Pictures stay out; everything else in the listing below is to be restated word for word.

▬▬▬▬▬▬

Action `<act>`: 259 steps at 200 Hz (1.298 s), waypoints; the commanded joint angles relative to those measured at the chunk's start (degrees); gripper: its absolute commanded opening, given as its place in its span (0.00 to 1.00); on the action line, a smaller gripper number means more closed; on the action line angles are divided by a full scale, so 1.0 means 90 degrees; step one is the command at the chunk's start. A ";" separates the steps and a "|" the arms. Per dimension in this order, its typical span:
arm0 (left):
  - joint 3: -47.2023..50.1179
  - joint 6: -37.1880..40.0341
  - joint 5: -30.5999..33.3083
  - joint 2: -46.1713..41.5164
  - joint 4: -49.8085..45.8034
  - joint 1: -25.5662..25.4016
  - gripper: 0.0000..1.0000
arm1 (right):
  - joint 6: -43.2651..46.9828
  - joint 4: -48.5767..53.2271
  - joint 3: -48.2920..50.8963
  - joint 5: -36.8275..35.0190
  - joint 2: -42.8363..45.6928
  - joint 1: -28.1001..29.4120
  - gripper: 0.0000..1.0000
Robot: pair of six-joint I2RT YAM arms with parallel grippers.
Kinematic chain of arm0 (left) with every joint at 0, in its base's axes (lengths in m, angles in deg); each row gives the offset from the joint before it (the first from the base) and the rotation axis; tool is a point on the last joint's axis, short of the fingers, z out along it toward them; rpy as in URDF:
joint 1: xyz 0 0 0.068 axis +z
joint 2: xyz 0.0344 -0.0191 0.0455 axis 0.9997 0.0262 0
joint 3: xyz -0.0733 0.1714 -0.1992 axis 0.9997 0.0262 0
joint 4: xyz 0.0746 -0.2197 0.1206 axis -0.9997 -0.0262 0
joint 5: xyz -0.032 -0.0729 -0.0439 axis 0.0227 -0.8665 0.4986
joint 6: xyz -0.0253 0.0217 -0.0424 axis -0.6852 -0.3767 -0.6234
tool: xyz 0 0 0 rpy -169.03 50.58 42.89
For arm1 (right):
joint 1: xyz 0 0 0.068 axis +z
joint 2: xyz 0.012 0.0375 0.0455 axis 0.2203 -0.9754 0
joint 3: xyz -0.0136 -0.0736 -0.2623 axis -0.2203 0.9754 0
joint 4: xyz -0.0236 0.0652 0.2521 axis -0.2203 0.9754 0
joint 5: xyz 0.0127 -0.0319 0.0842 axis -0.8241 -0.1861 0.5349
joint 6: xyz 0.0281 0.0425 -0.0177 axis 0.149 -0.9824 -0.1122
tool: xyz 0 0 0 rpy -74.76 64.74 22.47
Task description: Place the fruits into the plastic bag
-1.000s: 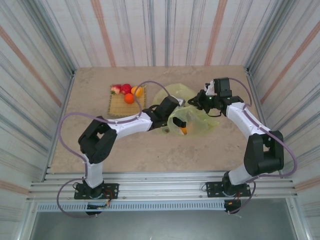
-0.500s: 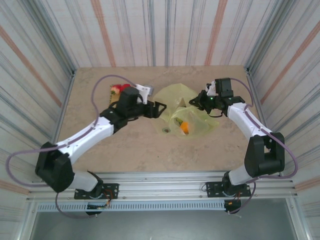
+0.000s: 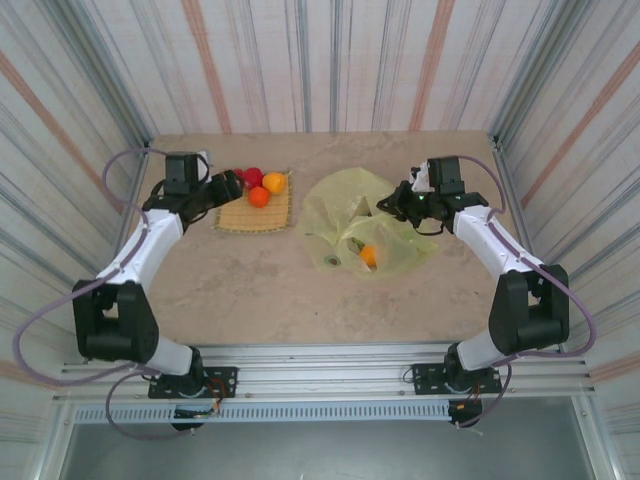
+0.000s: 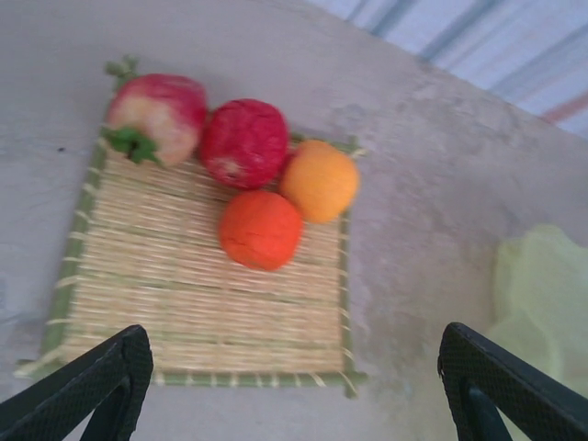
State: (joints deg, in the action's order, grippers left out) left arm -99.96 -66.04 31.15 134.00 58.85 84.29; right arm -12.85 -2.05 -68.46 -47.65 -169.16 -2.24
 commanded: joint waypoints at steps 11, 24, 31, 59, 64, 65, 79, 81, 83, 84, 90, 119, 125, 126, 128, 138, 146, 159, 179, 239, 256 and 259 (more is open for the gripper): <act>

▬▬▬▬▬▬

■ **ANSWER SPACE**
Action `<act>`: 259 steps at 200 Hz (1.298 s), waypoints; the commanded joint angles relative to those measured at the chunk's start (degrees); gripper: its absolute commanded opening, given as its place in its span (0.00 to 1.00); on the action line, a smaller gripper number means more closed; on the action line angles are divided by a full scale, so 1.0 means 90 degrees; step one is the command at the chunk's start. A ";" separates the steps and a "|" the arms. Per dimension in this order, its typical span:
arm0 (left):
  - joint 3: -47.2023..50.1179
  - joint 6: -37.1880..40.0341
  - joint 5: -30.5999..33.3083
  - joint 2: -46.1713..41.5164
  - joint 4: -49.8085..45.8034
  - joint 1: -25.5662..25.4016
  - gripper: 0.0000..1.0000
arm1 (right):
  - joint 6: -43.2651..46.9828
  - joint 4: -48.5767..53.2271
  - joint 3: -48.2920..50.8963
  - joint 5: -36.8275..35.0190
  - joint 2: -42.8363..45.6928
  - joint 1: -28.1001..29.4120
  - gripper: 0.0000..1.0000
Robot: pair of six-joint I2RT YAM arms with parallel grippers.
Kinematic chain of arm0 (left) with every joint at 0, in its base's axes (lengths in m, angles in deg); each row gives the offset from the joint before it (the first from the base) and the rotation axis; tool is a point on the last joint's axis, short of the fingers, z out along it toward them; rpy as in URDF:
joint 1: xyz 0 0 0.068 axis +z
joint 2: xyz 0.0344 -0.0191 0.0455 axis 0.9997 0.0262 0
joint 3: xyz -0.0733 0.1714 -0.1992 axis 0.9997 0.0262 0
joint 4: xyz 0.0746 -0.2197 0.1206 axis -0.9997 -0.0262 0
joint 5: xyz -0.032 -0.0729 -0.0439 axis 0.0227 -0.8665 0.4986
joint 6: xyz -0.0253 0.0217 -0.0424 axis -0.6852 -0.3767 -0.6234
tool: xyz 0 0 0 rpy -169.03 50.58 42.89
For arm1 (right):
joint 1: xyz 0 0 0.068 axis +z
joint 2: xyz 0.012 0.0375 0.0455 axis 0.2203 -0.9754 0
joint 3: xyz -0.0136 -0.0736 -0.2623 axis -0.2203 0.9754 0
joint 4: xyz -0.0236 0.0652 0.2521 axis -0.2203 0.9754 0
joint 5: xyz 0.0127 -0.0319 0.0842 axis -0.8241 -0.1861 0.5349
joint 6: xyz 0.0281 0.0425 -0.0177 axis 0.149 -0.9824 -0.1122
tool: xyz 0 0 0 rpy -74.76 64.74 22.47
Task description: Place the fruits into the plastic bag
-1.000s: 
-0.500s: 
+0.000s: 
+0.000s: 
State: (joints deg, in the action's order, grippers left out) left arm -99.96 -66.04 31.15 134.00 58.85 84.29; right arm -12.85 -2.05 -68.46 -47.65 -169.16 -2.24
 commanded: joint waypoints at steps 11, 24, 31, 59, 64, 65, 79, 81, 83, 84, 90, 119, 125, 126, 128, 138, 146, 159, 179, 239, 256 and 259 (more is open for the gripper): <act>

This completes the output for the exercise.